The case presents no seriously disputed issues of fact, and the transactions which took place, insofar as pertinent here, are as follows: On June 1, 1948, one Harry Kotteman, doing business as Kotteman Used Car Company, purchased the automobile in question and in due course procured a title certificate to same. Subsequently, on June 7, 1948, Kotteman sold the car to Merit Motor Sales and at the same time delivered the title certificate, which bore his signature as assignor. His signature was not notarized, however, nor did the name of the assignee appear on the certificate in the appropriate space. On this same day Merit Motor Sales executed the mortgage-now being sued upon, which covered the car in question and another car with which we are not concerned. On June 8, 1948, the automobile was sold by Merit Motor Sales to the Kribs Motor Company. Instead of obtaining a new title certificate as required by law, the Kribs Motor Company merely received the same title certificate originally obtained by Harry Kotteman. Later, on June 12, 1948, the automobile was sold by the Kribs Motor Company to the Sul-phur Motor Company. A representative of the latter concern drove the car to Louisiana where it finally came to rest in the hands of the defendant. All of the above transactions, including the sale to the Sul-phur Motor Company, occurred in the State of Missouri. We will, therefore, be guided in our determination of the cause by the laws of Missouri relative to sales and chattel mortgages, for if the mortgage in question is valid and enforceable under Missouri law, the plaintiff is entitled to have it recognized in this state. See General Motor Acceptance Corporation v. Nuss, 1940, 195 La. 209, 196 So. 323.

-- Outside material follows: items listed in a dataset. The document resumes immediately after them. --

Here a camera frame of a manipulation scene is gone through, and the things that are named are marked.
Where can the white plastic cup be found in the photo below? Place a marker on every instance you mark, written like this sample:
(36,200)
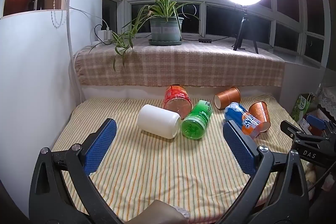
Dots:
(158,121)

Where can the white lace cloth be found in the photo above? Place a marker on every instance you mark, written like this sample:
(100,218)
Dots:
(328,99)

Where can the dark bottle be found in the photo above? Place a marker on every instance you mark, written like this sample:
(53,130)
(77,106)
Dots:
(38,1)

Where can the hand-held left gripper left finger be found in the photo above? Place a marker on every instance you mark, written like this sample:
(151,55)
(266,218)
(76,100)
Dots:
(101,146)

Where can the copper paper cup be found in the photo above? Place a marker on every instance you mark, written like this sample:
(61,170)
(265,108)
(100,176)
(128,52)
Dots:
(260,113)
(227,98)

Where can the blue and orange printed cup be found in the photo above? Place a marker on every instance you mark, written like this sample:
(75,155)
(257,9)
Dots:
(242,116)

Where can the white window frame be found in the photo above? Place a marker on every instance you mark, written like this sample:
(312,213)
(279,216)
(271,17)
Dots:
(202,3)

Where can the white pipe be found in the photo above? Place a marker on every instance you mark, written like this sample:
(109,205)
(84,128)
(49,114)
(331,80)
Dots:
(71,29)

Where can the red plastic bottle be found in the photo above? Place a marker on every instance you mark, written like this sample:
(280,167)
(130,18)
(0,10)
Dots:
(177,99)

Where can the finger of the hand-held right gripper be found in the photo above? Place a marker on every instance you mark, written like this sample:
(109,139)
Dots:
(288,128)
(316,121)

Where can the green plastic bottle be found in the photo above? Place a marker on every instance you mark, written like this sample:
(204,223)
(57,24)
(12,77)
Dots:
(198,121)

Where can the black tripod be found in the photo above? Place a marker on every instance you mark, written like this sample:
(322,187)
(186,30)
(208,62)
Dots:
(242,27)

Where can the brown grey cloth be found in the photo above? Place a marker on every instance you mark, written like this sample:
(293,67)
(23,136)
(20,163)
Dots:
(157,213)

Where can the green printed box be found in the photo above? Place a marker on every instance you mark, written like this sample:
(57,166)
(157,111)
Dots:
(302,106)

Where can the green pot saucer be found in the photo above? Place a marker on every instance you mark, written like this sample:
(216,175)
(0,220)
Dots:
(165,43)

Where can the white power strip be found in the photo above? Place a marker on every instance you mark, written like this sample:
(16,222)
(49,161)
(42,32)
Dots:
(103,43)

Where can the white charger plug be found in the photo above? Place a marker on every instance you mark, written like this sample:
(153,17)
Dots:
(108,33)
(100,32)

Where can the spider plant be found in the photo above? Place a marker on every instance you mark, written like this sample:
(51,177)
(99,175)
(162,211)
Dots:
(160,7)

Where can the grey-green plant pot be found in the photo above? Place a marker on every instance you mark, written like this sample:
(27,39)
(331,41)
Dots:
(165,29)

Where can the yellow striped cloth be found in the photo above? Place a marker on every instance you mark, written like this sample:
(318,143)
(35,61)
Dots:
(157,174)

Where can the checkered fringed blanket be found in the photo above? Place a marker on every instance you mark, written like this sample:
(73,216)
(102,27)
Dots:
(183,66)

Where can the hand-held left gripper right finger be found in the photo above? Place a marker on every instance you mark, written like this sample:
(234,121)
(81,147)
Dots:
(240,149)

The statutory law of Missouri covering title certificate is to be found in Section 8382, Revised Statutes of Missouri for 1939 as amended by the Laws of 1947, pages 387, 388 and 389, R.S. 1949, §§ 301.190, 301.210, and pertinent parts of which we quote:
(d) Certificate of ownership: “* * It shall be unlawful for any person to operate in this state a motor vehicle or trailer registered under the provisions of the law unless a certificate of ownership shall have been issued as herein provided. In the event of a sale or transfer of ownership of a motor vehicle or trailer for which a certificate of ownership has been issued the holder of such certificate shall endorse on the same an assignment thereof, with warranty of title in form printed thereon, and prescribed by the Director of Revenue, with a statement of all liens or encumbrances on said motor vehicle or trailer, and deliver the same to the buyer at the time of the delivery to him of said motor vehicle or trailer. ' The buyer shall then present such certificate, assigned as aforesaid, to the Director of Revenue, at the time of making application for the registration of such motor vehicle or trailer, whereupon a new certificate of ownership shall be issued to the buyer, the fee therefor being $1.00 * * * It shall be unlawful for any person to buy or sell in this state any motor vehicle or trailer registered under the laws of this state, unless at the time of the delivery thereof, there shall pass between the parties such certificate of ownership with an assignment thereof, as herein provided, and the sale of any motor vehicle or trailer registered under the laws of this state, without the assignment of such certificate of ownership, shall be fraudulent and void. * * *”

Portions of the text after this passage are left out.